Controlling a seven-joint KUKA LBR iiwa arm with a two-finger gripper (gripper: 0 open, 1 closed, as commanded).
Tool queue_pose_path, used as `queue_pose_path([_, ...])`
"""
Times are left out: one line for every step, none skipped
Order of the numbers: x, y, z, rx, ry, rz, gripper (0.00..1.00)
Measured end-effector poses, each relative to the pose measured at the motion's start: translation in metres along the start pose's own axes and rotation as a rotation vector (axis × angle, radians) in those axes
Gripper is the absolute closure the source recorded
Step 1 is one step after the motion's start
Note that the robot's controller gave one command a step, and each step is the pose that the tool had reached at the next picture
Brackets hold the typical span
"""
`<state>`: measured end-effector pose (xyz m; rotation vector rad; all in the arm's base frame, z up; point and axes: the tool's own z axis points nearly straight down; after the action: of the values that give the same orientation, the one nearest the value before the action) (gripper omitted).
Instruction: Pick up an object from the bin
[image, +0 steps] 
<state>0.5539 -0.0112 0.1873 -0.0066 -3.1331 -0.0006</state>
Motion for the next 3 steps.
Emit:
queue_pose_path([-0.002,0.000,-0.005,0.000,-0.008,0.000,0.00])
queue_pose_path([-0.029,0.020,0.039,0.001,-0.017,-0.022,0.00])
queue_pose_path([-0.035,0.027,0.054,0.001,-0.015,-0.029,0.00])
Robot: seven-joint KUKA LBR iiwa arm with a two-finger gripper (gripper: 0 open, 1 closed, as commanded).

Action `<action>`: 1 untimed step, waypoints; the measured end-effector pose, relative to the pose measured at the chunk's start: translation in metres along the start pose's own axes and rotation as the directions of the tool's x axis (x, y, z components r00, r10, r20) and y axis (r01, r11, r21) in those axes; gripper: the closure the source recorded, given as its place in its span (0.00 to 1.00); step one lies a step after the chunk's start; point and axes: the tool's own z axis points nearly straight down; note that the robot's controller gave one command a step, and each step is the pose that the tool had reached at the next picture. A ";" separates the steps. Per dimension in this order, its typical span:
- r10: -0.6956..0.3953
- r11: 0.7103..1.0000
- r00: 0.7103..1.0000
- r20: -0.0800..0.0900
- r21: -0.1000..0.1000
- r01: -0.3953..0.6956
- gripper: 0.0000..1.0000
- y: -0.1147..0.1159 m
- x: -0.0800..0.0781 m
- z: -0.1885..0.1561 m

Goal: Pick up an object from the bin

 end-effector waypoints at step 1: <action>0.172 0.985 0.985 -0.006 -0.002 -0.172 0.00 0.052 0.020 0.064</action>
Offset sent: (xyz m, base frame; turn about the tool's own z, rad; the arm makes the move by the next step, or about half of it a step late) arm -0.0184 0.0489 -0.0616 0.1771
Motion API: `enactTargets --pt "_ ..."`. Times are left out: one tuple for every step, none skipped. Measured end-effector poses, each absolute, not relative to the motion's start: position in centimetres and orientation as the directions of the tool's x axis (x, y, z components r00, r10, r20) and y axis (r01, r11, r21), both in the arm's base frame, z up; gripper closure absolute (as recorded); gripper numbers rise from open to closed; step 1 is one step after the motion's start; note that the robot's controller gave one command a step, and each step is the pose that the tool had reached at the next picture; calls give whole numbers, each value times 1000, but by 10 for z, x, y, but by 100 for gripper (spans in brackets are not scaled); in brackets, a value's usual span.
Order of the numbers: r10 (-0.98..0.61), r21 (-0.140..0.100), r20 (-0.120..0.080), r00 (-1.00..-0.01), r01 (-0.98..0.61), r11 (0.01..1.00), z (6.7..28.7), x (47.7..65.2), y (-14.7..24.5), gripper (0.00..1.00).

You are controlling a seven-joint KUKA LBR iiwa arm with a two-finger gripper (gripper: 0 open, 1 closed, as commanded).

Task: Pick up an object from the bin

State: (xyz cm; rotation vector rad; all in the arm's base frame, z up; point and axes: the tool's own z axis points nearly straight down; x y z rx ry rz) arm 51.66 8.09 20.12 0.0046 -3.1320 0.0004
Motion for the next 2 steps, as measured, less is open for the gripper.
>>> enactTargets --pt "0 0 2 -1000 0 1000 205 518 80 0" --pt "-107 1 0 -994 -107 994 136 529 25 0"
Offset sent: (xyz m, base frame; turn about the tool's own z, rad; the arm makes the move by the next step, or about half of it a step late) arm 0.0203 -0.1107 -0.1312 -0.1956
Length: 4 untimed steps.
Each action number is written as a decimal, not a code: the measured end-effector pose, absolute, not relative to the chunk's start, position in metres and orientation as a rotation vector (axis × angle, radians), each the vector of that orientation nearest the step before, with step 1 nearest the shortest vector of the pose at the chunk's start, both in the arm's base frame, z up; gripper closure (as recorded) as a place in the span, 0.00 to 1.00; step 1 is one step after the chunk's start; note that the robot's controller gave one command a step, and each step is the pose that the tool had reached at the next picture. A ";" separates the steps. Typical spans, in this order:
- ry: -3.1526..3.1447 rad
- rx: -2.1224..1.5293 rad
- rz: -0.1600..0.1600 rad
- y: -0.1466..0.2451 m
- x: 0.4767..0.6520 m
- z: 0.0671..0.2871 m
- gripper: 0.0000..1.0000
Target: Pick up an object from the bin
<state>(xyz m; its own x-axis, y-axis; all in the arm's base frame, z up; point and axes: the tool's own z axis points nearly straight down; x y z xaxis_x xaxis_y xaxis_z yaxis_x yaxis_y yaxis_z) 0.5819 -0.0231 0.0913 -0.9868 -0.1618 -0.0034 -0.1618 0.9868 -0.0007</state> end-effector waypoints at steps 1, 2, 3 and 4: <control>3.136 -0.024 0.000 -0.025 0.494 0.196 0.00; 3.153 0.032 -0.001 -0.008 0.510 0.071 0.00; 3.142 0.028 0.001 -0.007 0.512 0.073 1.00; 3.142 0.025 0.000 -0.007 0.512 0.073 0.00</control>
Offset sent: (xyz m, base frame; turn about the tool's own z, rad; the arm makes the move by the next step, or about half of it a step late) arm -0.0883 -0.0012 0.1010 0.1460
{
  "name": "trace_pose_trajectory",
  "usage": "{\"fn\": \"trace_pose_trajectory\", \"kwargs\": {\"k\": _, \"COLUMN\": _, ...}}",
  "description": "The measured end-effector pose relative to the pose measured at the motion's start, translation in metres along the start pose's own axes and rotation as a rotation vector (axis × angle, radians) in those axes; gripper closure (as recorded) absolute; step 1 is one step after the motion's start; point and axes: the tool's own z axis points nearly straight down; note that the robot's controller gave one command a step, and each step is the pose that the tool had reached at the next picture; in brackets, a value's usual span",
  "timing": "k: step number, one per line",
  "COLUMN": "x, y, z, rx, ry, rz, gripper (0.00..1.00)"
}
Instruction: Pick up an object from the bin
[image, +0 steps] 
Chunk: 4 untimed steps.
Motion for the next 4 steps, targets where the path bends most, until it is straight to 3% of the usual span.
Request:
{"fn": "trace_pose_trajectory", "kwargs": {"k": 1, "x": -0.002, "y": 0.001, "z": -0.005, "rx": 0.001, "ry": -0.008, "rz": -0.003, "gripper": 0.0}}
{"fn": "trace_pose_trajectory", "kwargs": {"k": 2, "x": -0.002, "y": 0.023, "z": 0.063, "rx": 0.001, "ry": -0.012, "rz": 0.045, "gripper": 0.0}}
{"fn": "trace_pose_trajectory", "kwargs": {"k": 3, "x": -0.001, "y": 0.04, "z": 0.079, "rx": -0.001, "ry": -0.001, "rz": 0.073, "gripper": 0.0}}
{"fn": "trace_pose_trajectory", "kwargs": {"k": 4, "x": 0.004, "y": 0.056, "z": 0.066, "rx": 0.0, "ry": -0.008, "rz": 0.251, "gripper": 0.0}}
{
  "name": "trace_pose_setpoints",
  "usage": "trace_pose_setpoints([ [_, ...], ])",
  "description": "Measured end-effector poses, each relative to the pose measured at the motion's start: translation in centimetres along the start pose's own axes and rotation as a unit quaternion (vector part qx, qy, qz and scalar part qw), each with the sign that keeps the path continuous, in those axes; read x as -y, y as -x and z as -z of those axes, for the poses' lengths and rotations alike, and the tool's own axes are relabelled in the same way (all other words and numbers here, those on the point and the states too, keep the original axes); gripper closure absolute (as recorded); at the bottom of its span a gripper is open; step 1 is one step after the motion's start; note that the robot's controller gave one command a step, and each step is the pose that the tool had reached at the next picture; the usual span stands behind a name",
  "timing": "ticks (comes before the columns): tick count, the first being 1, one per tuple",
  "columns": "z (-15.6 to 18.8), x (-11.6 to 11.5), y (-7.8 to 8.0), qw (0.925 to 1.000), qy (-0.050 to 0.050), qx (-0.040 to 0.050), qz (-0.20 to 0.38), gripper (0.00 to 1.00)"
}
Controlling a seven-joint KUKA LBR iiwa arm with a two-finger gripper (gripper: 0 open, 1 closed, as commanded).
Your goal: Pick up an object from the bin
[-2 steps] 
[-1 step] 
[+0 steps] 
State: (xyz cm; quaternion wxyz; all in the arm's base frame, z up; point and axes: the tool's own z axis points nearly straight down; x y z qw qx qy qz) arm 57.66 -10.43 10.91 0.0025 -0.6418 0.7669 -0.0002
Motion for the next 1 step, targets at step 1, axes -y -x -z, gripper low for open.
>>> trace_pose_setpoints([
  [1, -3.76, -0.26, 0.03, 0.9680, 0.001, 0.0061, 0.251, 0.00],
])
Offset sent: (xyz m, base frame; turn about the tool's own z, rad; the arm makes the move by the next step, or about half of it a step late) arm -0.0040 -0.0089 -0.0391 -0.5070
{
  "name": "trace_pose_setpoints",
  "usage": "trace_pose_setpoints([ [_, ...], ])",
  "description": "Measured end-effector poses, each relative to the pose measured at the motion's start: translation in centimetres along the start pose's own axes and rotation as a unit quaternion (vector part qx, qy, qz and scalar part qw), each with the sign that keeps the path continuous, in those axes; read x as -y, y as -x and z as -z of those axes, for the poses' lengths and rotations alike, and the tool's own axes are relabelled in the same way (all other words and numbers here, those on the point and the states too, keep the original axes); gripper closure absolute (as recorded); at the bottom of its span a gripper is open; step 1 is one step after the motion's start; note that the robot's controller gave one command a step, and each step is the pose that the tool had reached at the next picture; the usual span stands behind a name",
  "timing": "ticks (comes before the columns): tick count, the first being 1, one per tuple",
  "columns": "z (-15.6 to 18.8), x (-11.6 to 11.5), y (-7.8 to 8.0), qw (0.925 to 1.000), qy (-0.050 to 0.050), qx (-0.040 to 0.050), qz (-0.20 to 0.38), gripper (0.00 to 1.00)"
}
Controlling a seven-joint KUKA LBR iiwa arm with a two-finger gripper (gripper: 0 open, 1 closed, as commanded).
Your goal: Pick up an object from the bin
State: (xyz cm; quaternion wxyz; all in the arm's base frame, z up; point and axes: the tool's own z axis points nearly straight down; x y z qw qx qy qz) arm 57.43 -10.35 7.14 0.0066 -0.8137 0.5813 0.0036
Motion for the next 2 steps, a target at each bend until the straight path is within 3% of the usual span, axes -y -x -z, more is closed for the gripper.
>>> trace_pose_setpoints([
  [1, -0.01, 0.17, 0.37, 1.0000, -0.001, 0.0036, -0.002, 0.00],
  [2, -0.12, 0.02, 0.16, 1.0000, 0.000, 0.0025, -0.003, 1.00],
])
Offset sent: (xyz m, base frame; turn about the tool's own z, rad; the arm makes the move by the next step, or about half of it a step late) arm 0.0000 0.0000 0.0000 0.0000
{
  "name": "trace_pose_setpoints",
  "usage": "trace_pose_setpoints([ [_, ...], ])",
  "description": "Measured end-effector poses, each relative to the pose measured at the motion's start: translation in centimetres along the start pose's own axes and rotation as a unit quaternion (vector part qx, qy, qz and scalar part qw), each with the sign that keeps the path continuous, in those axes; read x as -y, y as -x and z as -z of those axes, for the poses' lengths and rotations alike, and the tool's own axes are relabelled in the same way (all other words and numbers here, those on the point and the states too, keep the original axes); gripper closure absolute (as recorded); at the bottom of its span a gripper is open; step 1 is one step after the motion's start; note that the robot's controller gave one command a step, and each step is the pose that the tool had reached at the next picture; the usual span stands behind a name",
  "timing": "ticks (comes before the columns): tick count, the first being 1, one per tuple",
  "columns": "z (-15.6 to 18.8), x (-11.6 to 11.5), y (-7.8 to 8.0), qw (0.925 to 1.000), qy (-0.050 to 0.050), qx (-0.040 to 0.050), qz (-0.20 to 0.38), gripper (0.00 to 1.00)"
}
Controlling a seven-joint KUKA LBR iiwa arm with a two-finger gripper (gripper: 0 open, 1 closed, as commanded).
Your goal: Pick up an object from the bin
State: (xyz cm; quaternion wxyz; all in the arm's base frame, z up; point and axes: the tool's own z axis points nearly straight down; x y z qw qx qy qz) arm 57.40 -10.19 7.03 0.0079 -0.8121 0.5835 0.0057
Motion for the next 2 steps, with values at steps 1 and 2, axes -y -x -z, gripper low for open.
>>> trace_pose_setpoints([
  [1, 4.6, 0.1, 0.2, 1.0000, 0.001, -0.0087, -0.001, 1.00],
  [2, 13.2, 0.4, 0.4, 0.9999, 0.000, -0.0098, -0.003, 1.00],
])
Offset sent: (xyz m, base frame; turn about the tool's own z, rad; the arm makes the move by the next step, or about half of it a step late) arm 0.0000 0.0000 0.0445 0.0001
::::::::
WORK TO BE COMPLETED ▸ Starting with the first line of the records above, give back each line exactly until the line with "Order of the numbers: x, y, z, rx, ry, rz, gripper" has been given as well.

YOUR RESPONSE ▸
Controlling a seven-joint KUKA LBR iiwa arm with a two-finger gripper (gripper: 0 open, 1 closed, as commanded).
Tool queue_pose_path, used as `queue_pose_path([_, ...])`
"""
Times are left out: one line for every step, none skipped
Order of the numbers: x, y, z, rx, ry, rz, gripper (0.00..1.00)

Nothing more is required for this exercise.